Rushabh A. Doshi, Roger L. King, Gary W. Lawrence

Abstract


Rotylenchulus reniformis is one of the major nematode pests capable of reducing cotton yields by more than 60%, causing estimated losses that may exceed millions of dollars U.S. Therefore, early detection of nematode numbers is necessary to reduce these losses. This study investigates the feasibility of using remotely sensed hyperspectral data (reflectances) of cotton plants affected with different nematode population numbers with self-organizing maps (SOM) in correlating and classifying nematode population numbers extant in a plant’s rhizosphere. The hyperspectral reflectances were classified into three classes based on R. renifomis population numbers present in plant’s rhizosphere.
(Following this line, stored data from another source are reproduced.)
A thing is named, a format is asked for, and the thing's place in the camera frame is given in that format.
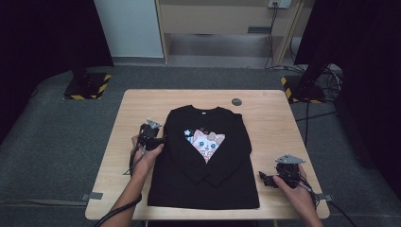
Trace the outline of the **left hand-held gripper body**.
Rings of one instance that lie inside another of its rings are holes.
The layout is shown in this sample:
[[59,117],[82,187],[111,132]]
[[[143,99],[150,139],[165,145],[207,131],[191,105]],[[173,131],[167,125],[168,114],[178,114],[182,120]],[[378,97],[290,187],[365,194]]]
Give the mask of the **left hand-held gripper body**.
[[162,127],[160,123],[157,123],[151,119],[147,119],[147,122],[142,124],[139,131],[138,141],[141,146],[148,151],[156,149],[156,143],[158,141],[158,132]]

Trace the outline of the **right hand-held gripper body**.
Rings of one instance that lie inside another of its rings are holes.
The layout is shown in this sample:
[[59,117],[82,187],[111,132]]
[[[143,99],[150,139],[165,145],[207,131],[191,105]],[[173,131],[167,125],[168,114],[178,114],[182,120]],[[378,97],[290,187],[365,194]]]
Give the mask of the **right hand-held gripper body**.
[[279,177],[290,187],[295,188],[301,180],[299,164],[305,162],[304,159],[285,154],[275,160],[276,170]]

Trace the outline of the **black long-sleeve shirt cat print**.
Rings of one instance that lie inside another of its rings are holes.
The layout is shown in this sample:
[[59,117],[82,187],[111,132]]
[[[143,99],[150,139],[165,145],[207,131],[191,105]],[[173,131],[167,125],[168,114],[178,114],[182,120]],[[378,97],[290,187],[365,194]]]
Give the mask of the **black long-sleeve shirt cat print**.
[[240,113],[183,106],[168,114],[164,135],[148,205],[210,210],[260,206],[252,144]]

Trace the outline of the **person's left hand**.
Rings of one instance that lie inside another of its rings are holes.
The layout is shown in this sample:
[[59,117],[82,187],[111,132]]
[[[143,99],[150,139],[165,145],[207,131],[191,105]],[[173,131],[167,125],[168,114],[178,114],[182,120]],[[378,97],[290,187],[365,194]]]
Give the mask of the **person's left hand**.
[[154,166],[157,156],[162,152],[164,144],[159,145],[151,151],[146,151],[139,144],[137,135],[132,137],[131,142],[133,148],[131,151],[129,173],[132,178],[140,175],[147,177],[148,173]]

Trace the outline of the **person's right hand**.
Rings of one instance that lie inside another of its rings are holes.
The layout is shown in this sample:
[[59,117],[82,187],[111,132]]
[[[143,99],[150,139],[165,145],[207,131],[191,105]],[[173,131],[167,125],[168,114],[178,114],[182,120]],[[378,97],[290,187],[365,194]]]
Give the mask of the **person's right hand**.
[[278,175],[274,175],[273,180],[286,195],[301,218],[310,218],[317,215],[314,202],[306,189],[300,185],[296,188],[291,188]]

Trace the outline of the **black stand base hazard stripes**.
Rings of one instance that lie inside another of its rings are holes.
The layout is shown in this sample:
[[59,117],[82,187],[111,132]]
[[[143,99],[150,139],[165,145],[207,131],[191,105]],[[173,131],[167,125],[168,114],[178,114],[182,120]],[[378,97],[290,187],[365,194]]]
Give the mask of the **black stand base hazard stripes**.
[[282,77],[281,83],[288,103],[324,103],[325,94],[323,89],[316,84],[316,81],[327,66],[327,63],[311,63],[300,76]]
[[67,47],[62,53],[73,74],[63,98],[74,100],[101,98],[111,76],[106,73],[89,73],[73,47]]

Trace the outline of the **white panel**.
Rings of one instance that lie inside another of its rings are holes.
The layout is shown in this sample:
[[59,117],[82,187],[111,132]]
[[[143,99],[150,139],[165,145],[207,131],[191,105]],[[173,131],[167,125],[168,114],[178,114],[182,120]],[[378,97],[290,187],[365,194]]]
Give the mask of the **white panel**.
[[164,56],[155,0],[95,0],[113,57]]

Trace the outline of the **light wooden shelf unit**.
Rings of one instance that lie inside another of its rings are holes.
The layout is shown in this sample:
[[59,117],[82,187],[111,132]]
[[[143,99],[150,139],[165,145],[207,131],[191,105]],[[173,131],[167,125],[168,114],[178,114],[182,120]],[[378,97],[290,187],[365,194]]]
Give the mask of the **light wooden shelf unit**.
[[301,36],[316,0],[292,0],[288,9],[270,9],[269,0],[155,0],[166,34],[248,35],[249,26],[270,26],[272,63],[279,65],[293,36]]

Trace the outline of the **black curtain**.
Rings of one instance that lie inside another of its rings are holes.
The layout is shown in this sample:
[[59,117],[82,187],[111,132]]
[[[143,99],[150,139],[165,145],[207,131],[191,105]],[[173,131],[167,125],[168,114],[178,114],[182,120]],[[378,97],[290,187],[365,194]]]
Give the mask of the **black curtain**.
[[401,200],[401,0],[316,0],[296,62],[342,70],[342,126]]
[[95,0],[0,0],[0,144],[43,80],[112,65]]

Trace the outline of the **grey label on shelf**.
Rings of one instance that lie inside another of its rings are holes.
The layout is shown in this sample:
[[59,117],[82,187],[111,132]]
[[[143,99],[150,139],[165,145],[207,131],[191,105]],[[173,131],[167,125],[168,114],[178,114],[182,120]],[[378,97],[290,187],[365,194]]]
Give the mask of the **grey label on shelf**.
[[247,33],[249,34],[271,34],[270,26],[249,26]]

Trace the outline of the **white power socket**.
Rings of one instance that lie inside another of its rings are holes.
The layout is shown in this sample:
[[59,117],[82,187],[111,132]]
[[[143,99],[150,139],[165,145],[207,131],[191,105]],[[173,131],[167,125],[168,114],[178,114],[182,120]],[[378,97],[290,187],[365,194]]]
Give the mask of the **white power socket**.
[[269,0],[268,7],[270,9],[288,9],[292,0]]
Hyperspectral data (350-2500 nm) were also sub-divided into Visible, Red Edge + Near Infrared (NIR) and Mid-IR region to determine the sub-region most effective in spectrally classifying the nematode population numbers. Various combinations of different feature extraction and dimensionality reduction methods were applied in different regions to extract reduced sets of features. These features were then classified using a supervised-SOM classification method. Our results suggest that the overall classification accuracies, in general, for most methods in most regions (except visible region) varied from 60% to 80%, thereby, indicating a positive correlation between the nematode numbers present in plant’s rhizosphere and the corresponding plant’s hyperspectral signatures. Results showed that classification accuracies in the Mid-IR region were comparable to the accuracies obtained in other sub-regions. Finally, based on our findings, the use of remotely-sensed hyperspectral data with SOM could prove to be extremely time efficient in detecting nematode numbers present in the soil.